* TO DO: A verbatim transcript of the data that follows, free of images, is the expected result.
(INPUT DATA)
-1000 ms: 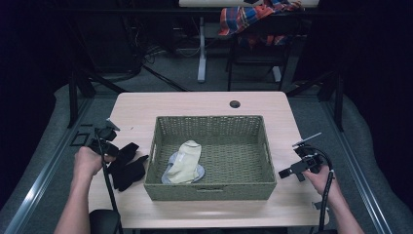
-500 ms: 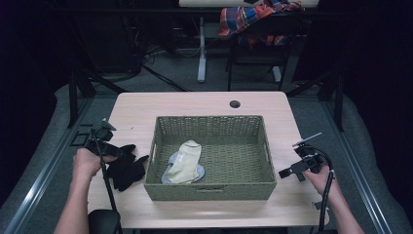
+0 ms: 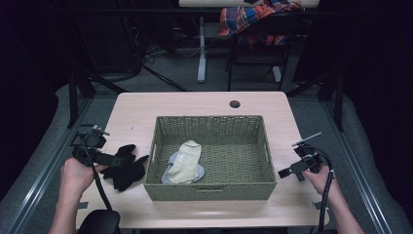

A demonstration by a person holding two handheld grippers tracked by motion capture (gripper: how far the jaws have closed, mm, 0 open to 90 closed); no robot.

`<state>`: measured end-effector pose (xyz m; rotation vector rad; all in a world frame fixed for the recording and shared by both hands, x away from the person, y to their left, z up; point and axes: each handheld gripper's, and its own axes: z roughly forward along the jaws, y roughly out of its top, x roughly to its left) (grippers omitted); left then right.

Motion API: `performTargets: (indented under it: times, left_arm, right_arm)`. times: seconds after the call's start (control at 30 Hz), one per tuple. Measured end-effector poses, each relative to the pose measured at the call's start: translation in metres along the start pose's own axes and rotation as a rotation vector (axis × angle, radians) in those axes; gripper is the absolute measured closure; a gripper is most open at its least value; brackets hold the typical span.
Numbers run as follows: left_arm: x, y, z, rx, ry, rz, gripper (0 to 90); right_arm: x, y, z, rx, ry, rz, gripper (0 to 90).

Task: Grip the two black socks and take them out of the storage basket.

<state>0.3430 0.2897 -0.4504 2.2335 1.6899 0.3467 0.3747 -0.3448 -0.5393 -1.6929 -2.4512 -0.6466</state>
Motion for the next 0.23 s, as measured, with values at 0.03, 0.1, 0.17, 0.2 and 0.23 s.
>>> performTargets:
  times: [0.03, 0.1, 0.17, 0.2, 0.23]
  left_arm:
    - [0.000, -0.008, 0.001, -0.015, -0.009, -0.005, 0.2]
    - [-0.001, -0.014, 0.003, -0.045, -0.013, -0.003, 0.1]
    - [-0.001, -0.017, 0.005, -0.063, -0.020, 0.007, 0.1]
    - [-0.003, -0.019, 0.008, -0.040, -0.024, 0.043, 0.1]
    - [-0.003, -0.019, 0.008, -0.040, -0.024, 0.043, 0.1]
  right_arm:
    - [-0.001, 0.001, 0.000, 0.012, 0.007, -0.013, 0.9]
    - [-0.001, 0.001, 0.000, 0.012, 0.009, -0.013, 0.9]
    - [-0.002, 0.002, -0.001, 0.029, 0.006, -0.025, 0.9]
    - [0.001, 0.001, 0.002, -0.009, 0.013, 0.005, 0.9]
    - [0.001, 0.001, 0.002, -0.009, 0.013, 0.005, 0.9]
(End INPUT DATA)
* ANSWER TO THIS TASK:
-1000 ms: 
-500 ms: 
+0 ms: 

A demonstration by a person holding two handheld grippers tracked by motion capture (gripper: how far the jaws have closed, mm, 0 open to 90 closed); no robot.

`<state>`: measured end-effector pose (xyz m; rotation vector rad; all in a world frame fixed for the recording and shared by both hands, x away from the person, y to their left, z up; point and axes: each handheld gripper's, and its own axes: z roughly forward along the jaws, y roughly out of its top, x roughly to its left) (grippers omitted); left then right.

Motion API: `performTargets: (indented under it: times, left_arm, right_arm)`. times: seconds after the call's start (control at 30 Hz), one per tuple. Measured end-effector poses, each relative to the pose measured at the call's start: translation in metres along the start pose's own axes and rotation as a rotation vector (axis × angle, radians) in those axes; gripper is the absolute measured closure; a gripper is most open at its least value; brackets hold the typical span.
Numbers run as follows: left_arm: x, y, z, rx, ry, rz, gripper (0 to 90); right_arm: x, y, z, rx, ry, rz, gripper (0 to 90).

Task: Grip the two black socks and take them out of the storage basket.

<state>0.3430 0.2897 -0.4504 2.2335 1.6899 0.3467 0.3747 -0.3448 -0.5393 -1.6929 -2.4512 -0.6466</state>
Motion for the next 0.23 s, as measured, with values at 0.03, 0.1, 0.17, 0.2 and 0.23 s.
>>> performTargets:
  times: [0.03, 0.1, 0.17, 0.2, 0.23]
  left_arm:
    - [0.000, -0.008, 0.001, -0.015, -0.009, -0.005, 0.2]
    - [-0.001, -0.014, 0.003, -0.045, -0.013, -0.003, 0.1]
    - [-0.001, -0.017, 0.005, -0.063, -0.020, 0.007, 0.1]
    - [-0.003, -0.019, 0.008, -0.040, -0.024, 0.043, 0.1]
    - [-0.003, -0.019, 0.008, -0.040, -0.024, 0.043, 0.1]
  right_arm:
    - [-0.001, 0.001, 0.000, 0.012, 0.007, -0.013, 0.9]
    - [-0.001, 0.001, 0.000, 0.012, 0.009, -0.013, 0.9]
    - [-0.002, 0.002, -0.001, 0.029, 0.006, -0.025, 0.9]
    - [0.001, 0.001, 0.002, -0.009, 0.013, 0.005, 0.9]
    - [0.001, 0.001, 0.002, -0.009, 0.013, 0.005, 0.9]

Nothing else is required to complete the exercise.